It is likely therefore that his moderation towards his enemies was affected by his religion, though to demand the conversion of enemies before forgiving them is precisely less than Christian. Nor did he hasten even with that modified pardon. He was still intent on the fact of himself as King. He determined his Coronation for 30th October; he sent out writs for a Parliament to meet on 7th November. He would be formal as well as actual King before Parliament met. Nothing was to depend on Parliament except ratification of the status quo and money; and even money presently was not to depend on Parliament.

About him at Westminster on that October day were his friends and servants, his relations and supporters: all clients, no confidants. The Duke of Bedford carried the Crown; the Earl of Derby, the sword; John de la Pole, Duke of Suffolk (who had married King Richard’s sister and was the father of King Richard’s heir), the sceptre; Henry Bourchier, Earl of Essex, the spurs. John Morton was back as Bishop of Ely; another priestly and diplomatic servant, Richard Fox, was Bishop of Exeter. Henry rode on a horse caparisoned with cloth of gold, in a long gown of “purpure velvet,” furred with ermine, laced with gold, tasselled with gold; over him a golden canopy. He rode alone; there was no favourite, no wife, no child. He was anointed and crowned.

In such a formal stability he met the Parliament. He was very wise; things might have been said or done against a claimant to royalty which were impossible against the anointed image of royalty. The Lords and Commons found, however, that they were expected to do more than accept; they were meant to assert. The Lords were few in number: some thirty spiritual peers, and some seventeen lay. The reason was that not only were all the strong Yorkists naturally absent, but so were many strong Lancastrians. They had been attainted under Richard, and their attainders were yet unreversed. They were therefore “out of law” and incapable of sitting. The judges had been consulted and they had so decided. It is true that the King himself was under the same incapacity; he had been attainted by Edward IV and was still technically an outlaw. This point was put to the judges. They answered that the mere fact that he had taken on himself the supreme authority freed him, ipso facto, from the taint. The argument ran roughly: could any outlaw be king? No; but King Henry was king; therefore he was not outlaw. It was clear that the lawyers at any rate had accepted the King’s single dogma. He proceeded to have it defined—for themselves—by the Parliament.

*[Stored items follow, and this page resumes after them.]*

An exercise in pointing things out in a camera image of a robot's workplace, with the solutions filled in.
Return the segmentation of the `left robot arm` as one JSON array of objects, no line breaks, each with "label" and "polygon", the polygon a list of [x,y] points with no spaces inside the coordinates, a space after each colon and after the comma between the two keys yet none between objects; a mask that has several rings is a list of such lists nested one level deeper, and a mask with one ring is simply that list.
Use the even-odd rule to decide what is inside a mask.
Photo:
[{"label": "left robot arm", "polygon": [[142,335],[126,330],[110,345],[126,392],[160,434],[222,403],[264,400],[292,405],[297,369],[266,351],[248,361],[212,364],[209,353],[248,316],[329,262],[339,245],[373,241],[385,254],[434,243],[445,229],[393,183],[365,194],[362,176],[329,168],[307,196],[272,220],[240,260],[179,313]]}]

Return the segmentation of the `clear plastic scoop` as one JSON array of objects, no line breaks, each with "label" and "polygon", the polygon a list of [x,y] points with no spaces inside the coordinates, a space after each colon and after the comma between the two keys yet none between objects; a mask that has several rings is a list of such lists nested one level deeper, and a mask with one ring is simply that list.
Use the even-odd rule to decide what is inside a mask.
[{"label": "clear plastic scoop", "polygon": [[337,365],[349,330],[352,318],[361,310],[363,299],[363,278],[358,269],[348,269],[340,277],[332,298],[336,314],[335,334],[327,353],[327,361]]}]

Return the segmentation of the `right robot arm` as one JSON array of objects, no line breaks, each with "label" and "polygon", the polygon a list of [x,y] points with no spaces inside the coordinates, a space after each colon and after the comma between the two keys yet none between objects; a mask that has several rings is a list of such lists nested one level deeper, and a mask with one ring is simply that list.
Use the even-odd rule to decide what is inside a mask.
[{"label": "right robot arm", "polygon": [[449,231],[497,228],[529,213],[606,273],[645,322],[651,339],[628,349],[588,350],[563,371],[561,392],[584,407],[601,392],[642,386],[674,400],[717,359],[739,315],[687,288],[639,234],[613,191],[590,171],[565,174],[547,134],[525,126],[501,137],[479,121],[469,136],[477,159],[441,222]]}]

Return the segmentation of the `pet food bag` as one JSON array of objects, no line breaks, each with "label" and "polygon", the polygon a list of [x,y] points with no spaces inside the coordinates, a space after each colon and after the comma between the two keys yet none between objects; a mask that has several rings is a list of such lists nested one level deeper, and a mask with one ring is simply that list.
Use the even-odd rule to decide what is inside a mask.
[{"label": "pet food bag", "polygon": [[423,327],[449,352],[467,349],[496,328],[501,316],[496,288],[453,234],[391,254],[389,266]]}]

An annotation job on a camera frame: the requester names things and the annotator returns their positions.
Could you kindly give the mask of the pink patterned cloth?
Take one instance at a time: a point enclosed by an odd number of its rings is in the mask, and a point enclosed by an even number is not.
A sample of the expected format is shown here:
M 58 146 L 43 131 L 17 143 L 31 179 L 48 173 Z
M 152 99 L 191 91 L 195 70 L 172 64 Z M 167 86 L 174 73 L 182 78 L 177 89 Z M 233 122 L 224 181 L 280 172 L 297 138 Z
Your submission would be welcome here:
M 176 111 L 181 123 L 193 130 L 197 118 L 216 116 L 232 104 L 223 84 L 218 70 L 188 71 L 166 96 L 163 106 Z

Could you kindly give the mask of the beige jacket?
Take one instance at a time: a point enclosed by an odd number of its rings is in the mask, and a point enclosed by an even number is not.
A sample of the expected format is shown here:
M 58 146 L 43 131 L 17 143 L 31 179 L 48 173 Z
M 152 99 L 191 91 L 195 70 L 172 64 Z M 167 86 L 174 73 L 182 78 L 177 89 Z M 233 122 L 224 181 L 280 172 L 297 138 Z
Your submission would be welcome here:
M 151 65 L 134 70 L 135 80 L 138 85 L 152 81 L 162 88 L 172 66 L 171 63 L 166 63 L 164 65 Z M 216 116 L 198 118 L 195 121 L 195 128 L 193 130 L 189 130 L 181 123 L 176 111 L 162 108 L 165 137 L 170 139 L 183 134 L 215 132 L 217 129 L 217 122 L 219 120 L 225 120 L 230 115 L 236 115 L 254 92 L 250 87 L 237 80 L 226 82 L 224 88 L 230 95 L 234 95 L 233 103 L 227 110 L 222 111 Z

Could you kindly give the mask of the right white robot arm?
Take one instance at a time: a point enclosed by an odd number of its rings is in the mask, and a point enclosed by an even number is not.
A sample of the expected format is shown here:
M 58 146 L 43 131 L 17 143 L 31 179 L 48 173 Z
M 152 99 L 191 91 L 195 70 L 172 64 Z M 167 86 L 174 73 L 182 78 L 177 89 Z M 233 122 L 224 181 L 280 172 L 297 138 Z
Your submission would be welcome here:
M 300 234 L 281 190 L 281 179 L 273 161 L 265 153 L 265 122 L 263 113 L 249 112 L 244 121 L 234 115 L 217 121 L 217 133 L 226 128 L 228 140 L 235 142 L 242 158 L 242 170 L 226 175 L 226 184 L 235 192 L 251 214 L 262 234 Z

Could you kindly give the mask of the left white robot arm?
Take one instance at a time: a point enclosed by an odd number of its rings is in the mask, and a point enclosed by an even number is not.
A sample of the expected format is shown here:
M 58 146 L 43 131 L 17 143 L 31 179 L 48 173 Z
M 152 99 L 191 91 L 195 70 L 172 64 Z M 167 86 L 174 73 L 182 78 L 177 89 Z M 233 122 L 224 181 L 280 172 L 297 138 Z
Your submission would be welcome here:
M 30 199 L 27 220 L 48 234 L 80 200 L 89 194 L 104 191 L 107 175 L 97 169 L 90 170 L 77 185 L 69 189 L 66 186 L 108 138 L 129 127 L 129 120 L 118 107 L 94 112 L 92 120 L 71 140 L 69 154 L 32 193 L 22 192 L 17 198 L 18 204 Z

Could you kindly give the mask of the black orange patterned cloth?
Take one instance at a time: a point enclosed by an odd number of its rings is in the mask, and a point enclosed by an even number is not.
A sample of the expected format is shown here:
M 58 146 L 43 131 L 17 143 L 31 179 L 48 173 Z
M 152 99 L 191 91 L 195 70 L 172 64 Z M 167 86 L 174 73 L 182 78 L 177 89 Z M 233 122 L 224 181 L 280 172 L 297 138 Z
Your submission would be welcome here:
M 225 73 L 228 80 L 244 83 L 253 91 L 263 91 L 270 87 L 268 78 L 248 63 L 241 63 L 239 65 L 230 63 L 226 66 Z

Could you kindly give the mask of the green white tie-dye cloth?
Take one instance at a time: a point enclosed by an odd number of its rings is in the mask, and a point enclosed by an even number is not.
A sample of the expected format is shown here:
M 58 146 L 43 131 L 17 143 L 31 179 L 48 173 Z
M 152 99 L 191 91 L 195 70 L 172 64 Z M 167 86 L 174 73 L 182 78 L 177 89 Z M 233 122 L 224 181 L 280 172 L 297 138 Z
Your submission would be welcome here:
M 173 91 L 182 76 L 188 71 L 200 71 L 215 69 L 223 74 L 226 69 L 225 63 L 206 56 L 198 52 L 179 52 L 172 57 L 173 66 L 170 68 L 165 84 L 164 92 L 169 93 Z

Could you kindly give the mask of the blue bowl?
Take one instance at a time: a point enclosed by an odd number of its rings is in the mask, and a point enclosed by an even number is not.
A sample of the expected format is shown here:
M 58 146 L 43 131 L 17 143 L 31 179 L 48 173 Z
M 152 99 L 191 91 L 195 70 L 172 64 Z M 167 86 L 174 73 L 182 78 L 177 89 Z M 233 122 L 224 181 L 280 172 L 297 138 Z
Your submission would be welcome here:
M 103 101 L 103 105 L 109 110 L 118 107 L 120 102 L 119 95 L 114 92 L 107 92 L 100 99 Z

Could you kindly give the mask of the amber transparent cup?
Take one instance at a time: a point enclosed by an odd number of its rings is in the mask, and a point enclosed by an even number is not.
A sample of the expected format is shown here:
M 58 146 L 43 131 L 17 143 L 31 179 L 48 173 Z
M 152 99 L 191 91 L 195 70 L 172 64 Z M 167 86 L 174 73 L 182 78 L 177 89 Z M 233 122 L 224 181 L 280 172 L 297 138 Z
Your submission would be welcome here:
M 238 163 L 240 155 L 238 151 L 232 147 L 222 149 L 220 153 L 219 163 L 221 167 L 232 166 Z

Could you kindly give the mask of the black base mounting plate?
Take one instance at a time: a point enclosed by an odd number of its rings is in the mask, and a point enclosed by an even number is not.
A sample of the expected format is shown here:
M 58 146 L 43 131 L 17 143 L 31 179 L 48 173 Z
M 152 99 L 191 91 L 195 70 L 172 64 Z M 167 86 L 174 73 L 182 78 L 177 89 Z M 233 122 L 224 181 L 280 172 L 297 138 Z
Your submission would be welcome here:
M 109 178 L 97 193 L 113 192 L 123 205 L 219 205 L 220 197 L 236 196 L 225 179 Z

It was opened by a sermon, in which the King was likened by Morton, who was made Lord Chancellor, to Joshua (though he did not pursue the comparison so far as to see in Lord Stanley a type of Rahab the harlot). The King made the members a speech on the customary subject of his just inheritance, especially as proved by the Justice of God at Bosworth, and on the peace and protection which all who did not offend him should enjoy. It was the turn of the members to reply, and the terms of their reply were certainly shaped by the King. Their declaration did not touch causes, nor did it in any way provide the King with his kingdom. It professed that “in avoiding of all ambiguities and questions ... the inheritance of the Crowns of England and France ... be rest, remain, and abide in the most royal person of our new sovereign lord King Henry the Seventh, and in the heirs of his body lawfully coming, perpetually with the grace of God so to endure and in none other.”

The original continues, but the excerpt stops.